* TASK ITEM:
Write out exactly the lines below that run from the one containing "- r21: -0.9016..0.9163" through the one containing "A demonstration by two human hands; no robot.", both included, with no other lines.

* DATASET CONTENT:
+ + + + + + +
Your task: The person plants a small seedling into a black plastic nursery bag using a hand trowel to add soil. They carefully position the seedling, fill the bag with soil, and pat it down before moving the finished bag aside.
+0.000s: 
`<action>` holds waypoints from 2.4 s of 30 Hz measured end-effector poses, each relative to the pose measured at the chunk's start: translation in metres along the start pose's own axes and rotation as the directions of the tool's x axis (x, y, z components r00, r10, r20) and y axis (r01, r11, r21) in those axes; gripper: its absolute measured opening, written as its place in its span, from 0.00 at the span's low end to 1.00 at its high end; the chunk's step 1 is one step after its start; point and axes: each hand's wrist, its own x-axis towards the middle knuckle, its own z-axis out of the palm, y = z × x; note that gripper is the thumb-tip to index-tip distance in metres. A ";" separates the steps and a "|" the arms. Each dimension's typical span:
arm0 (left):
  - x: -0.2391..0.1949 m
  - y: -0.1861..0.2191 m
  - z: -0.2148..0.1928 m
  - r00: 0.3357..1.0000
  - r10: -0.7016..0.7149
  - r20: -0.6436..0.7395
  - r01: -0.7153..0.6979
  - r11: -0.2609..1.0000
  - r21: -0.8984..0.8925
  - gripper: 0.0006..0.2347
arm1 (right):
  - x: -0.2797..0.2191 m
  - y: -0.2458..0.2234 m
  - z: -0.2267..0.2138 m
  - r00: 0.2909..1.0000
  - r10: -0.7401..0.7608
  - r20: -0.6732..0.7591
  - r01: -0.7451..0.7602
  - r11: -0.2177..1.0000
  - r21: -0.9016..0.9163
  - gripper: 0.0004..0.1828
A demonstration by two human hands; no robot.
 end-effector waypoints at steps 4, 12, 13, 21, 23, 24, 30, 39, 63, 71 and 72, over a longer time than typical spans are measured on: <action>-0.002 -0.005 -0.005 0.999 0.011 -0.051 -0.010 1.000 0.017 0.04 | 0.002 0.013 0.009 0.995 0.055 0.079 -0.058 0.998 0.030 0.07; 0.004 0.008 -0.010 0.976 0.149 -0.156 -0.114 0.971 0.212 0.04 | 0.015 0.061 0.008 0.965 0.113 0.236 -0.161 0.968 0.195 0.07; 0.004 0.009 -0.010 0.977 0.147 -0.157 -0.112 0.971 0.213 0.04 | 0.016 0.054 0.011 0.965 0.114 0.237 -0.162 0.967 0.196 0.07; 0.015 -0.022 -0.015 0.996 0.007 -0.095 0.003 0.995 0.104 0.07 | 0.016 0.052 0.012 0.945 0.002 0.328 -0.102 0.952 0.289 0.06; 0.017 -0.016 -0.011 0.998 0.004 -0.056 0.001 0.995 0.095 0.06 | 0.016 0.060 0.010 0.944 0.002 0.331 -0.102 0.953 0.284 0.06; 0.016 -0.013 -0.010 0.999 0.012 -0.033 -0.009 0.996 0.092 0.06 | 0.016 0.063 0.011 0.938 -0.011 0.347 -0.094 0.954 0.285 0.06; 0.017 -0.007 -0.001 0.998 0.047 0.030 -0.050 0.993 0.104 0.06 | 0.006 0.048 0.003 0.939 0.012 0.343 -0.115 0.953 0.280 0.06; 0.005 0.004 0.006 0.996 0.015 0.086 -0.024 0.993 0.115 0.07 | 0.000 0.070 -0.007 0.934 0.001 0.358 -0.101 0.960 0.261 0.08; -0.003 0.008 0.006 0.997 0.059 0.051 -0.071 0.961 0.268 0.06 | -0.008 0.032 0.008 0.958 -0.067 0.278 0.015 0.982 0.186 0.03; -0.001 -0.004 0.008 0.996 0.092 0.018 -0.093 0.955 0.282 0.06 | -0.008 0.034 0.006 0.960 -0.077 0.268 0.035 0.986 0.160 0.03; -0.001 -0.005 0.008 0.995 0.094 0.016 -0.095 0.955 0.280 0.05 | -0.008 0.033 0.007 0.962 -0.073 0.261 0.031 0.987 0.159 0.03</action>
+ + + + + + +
* WRITTEN ANSWER:
  - r21: -0.9016..0.9163
  - gripper: 0.0004..0.1828
A demonstration by two human hands; no robot.

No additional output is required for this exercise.